A boli (plural: boliw) is a fetish of the Bambara or Malinké of Mali.
The boli can be zoomorphic (mostly a buffalo or a zebu) or even sometimes anthropomorphic. The populations of Mali who practice the so-called bamanaya cult, that is to say who indulge in the sacrifices of animals on the boliw and who communicate with the afterlife through masked dancers say they are Bamana.[1]
In the Mandingo religions a boli is an object said "charged", that is to say that by its magic it is able to accomplish extraordinary things, such as to give death, to guess the future, to take possession of someone, etc. The boli, which can also be made up of human or animal placenta, clay, tissue, skin, etc., is itself the symbol of the placenta.[2]
It is considered a living being and contains within it a core that can be either a stone, a metal or any other material. This nucleus or "grain" symbolizes the vital energy. The more blood the boli will receive, the more it will be "charged" with nyama (vital force).[3]
In his book “L'Afrique fantôme” (The Phantom Africa), the anthropologist Michel Leiris recounts his adventure in the center of Africa, from west to east, between 1931 and 1933. A dozen scientists under the leadership of Marcel Griaule make up this expedition named Dakar-Djibouti mission. Its objectives are ethnographic and linguistic and consist essentially of collecting, on behalf of the Trocadéro museum, objects of African culture before it is destroyed by colonialism. Leiris reveals in his notes the unethical methods used to appropriate the coveted objects. One of the episodes that became famous is the theft of konos. Using pressure, manipulation, blackmail and threat of retaliation from the colonial administration, offering ridiculous compensation and sometimes committing night thefts, the ethnologists seize several konos from some Bambara villages, under the frightened and amazed eyes of the population.
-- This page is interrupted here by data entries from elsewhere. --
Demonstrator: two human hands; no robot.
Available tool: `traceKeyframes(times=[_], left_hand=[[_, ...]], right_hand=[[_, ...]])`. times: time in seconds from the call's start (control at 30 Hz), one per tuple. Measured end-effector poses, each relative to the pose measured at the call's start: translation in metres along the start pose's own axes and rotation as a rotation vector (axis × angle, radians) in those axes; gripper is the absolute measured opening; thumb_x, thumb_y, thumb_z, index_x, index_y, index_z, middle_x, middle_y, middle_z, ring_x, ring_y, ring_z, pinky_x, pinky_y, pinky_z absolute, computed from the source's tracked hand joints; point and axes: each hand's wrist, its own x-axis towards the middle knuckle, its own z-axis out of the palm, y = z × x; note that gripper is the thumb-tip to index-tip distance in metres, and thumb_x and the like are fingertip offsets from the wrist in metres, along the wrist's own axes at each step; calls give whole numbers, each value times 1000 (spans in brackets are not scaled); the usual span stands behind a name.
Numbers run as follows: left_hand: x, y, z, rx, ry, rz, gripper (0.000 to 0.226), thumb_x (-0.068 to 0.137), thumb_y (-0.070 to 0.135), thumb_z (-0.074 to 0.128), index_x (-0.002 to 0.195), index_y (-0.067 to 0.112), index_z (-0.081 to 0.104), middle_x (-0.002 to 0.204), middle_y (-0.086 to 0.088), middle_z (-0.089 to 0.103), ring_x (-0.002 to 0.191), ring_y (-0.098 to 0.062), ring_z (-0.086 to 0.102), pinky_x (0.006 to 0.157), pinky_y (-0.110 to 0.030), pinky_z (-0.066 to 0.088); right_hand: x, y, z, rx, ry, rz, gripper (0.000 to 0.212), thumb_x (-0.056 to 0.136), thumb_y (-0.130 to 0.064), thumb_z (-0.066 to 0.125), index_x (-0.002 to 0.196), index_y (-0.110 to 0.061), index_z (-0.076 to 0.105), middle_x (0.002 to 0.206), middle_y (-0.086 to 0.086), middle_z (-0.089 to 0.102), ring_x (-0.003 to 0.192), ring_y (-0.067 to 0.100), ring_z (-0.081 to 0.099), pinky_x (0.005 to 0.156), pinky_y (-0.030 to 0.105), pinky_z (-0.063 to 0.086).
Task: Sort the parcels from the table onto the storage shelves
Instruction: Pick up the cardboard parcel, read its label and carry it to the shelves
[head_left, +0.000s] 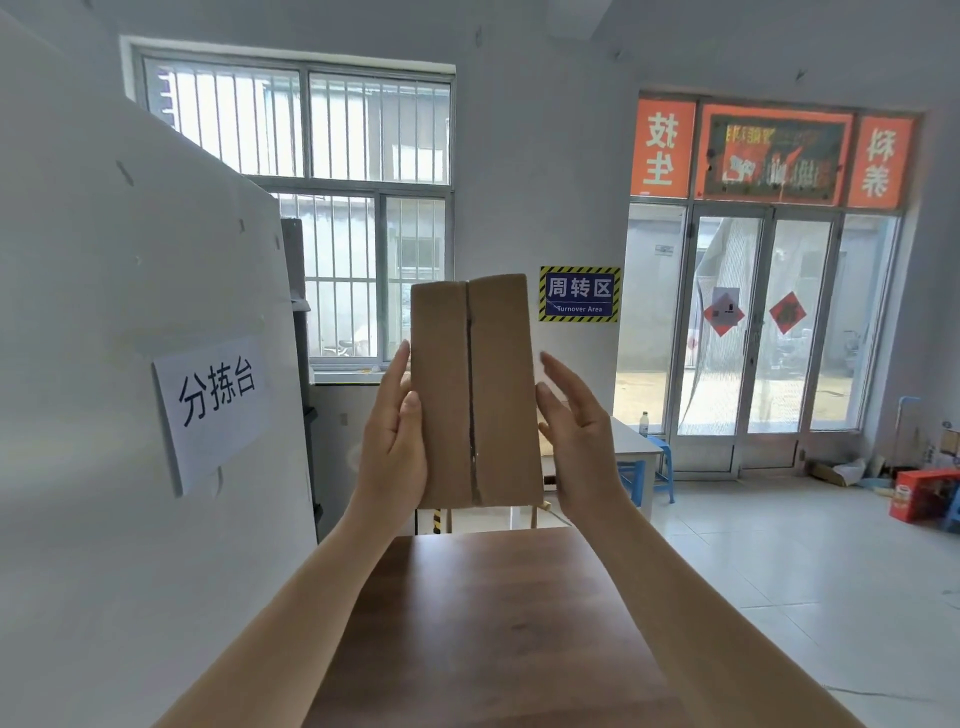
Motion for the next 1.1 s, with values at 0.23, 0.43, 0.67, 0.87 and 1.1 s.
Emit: traceKeyframes(times=[0.23,0.43,0.67,0.87,1.1], left_hand=[[-4,-2,-7,66,-21,67,39,102,20,34,141,26,37,141,3,48,119,11,49,103,-18,42],[-2,-13,-11,249,-137,76,83,77,76,41,147,40,14,147,9,24,137,-16,32,106,-50,41],[7,-12,-8,435,-174,7,111,61,94,34,148,37,-6,156,8,9,144,-22,17,111,-57,29],[9,-4,-14,45,-202,0,87,73,76,51,145,51,11,154,2,24,138,-28,35,102,-57,43],[7,10,-11,-132,-199,57,66,83,43,45,146,39,24,150,0,40,131,-28,47,97,-49,50]], right_hand=[[-5,-6,2,-18,-32,82,76,79,-39,65,145,-30,27,128,-5,43,102,0,52,71,11,48],[-4,-9,0,-17,14,10,55,81,-23,72,126,-33,40,109,-16,55,94,3,60,61,11,53],[-4,-13,-8,-78,20,-92,51,79,-21,76,110,-48,46,114,-19,58,107,7,60,70,22,59],[1,-18,-13,-93,-35,-104,46,80,-21,75,111,-45,52,119,-14,63,108,19,65,72,31,61],[0,-20,-15,-18,-49,-85,44,81,-13,75,109,-44,58,122,3,65,104,28,69,74,46,62]])
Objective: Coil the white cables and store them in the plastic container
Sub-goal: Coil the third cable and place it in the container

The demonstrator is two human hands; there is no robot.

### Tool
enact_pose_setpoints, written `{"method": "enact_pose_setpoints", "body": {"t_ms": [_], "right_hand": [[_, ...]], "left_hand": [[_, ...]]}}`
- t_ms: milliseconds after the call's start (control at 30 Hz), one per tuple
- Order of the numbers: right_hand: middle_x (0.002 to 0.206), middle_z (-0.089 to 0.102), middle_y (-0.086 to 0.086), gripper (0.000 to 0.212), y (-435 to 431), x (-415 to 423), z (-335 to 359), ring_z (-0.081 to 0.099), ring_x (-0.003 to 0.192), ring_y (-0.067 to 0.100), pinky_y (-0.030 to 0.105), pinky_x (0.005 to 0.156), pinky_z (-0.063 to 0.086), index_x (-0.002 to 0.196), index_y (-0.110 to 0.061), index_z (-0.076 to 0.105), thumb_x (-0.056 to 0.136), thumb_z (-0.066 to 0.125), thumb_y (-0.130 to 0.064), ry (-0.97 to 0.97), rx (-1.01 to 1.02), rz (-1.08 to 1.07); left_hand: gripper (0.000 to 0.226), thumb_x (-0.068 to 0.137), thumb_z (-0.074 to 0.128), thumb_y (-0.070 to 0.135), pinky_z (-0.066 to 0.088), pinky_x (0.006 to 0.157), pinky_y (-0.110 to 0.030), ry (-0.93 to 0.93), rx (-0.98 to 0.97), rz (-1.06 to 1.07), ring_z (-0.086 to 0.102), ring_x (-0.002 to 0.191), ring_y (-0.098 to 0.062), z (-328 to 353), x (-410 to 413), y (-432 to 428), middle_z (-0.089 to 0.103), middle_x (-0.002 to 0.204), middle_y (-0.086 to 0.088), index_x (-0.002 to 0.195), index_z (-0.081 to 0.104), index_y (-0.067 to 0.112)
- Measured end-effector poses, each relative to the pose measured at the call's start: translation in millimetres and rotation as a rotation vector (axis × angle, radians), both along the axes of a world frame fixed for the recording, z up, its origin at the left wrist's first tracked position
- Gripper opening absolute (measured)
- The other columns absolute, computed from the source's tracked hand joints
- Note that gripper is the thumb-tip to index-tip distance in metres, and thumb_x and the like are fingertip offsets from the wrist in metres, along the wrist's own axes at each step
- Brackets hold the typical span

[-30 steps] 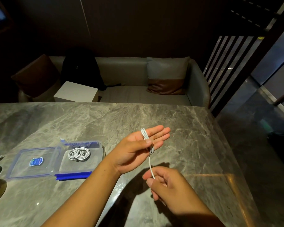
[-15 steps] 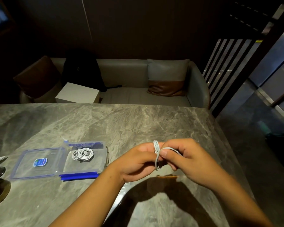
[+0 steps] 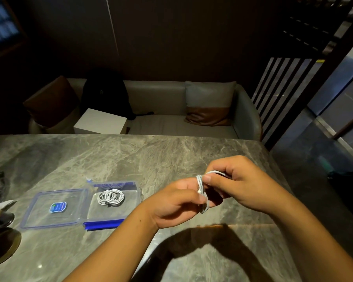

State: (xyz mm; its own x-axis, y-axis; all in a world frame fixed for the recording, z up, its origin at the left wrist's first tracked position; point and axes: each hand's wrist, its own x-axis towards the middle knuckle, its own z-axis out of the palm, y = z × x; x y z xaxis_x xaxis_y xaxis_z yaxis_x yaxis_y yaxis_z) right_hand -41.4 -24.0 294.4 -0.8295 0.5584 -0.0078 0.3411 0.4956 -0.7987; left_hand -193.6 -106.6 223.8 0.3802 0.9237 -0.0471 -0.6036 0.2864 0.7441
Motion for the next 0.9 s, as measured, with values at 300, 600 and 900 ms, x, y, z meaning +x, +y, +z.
{"method": "enact_pose_setpoints", "body": {"t_ms": [300,600,900], "right_hand": [[0.06,0.063,-0.003,0.023,-3.9,-19.2,20.4,0.058,0.057,0.007,0.037,0.057,0.047,0.069,-0.023,0.068,0.089,0.062,-0.035,0.027,0.103,-0.001],[0.063,0.066,0.002,0.014,-2.6,-38.1,36.2,0.057,0.058,0.003,0.016,0.059,0.044,0.071,-0.009,0.071,0.08,0.077,-0.018,0.157,-0.028,0.012],[0.057,0.054,0.002,0.015,-7.2,-67.8,21.0,0.041,0.049,0.016,0.02,0.047,0.033,0.071,-0.012,0.07,0.078,0.077,-0.023,0.356,-0.223,-0.046]], "left_hand": [[0.037,0.097,0.049,0.017,0.043,0.11,-0.036,0.065,-0.006,-0.037,0.057,0.126,-0.029,22.1,-20.0,-14.7,0.062,0.129,-0.02,0.128,0.056,-0.001],[0.048,0.102,0.032,0.014,0.035,0.115,-0.045,0.107,0.079,-0.205,0.038,0.137,-0.047,38.2,-47.1,-24.5,0.04,0.145,-0.034,0.143,0.036,-0.012],[0.051,0.098,0.026,0.013,0.045,0.107,-0.037,0.088,0.162,-0.22,0.049,0.13,-0.041,53.9,-68.9,-33.2,0.043,0.143,-0.034,0.139,0.04,-0.013]]}}
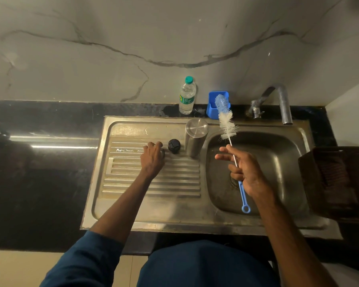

These thefts turn out to be highly sacrilegious gestures in the eyes of the Bambaras and in Leiris’s own words, constitute a “booty” and an “enormity”. He qualifies himself and his team as “demons or particularly powerful and daring bastards”.[4] [5]
These konos will be successively exhibited at the Trocadéro museum, at the Museum of Mankind, at the Neuchâtel ethnography museum, among “one hundred masterpieces of the Museum of Mankind” in a New York museum as well as at the Quai Branly museum.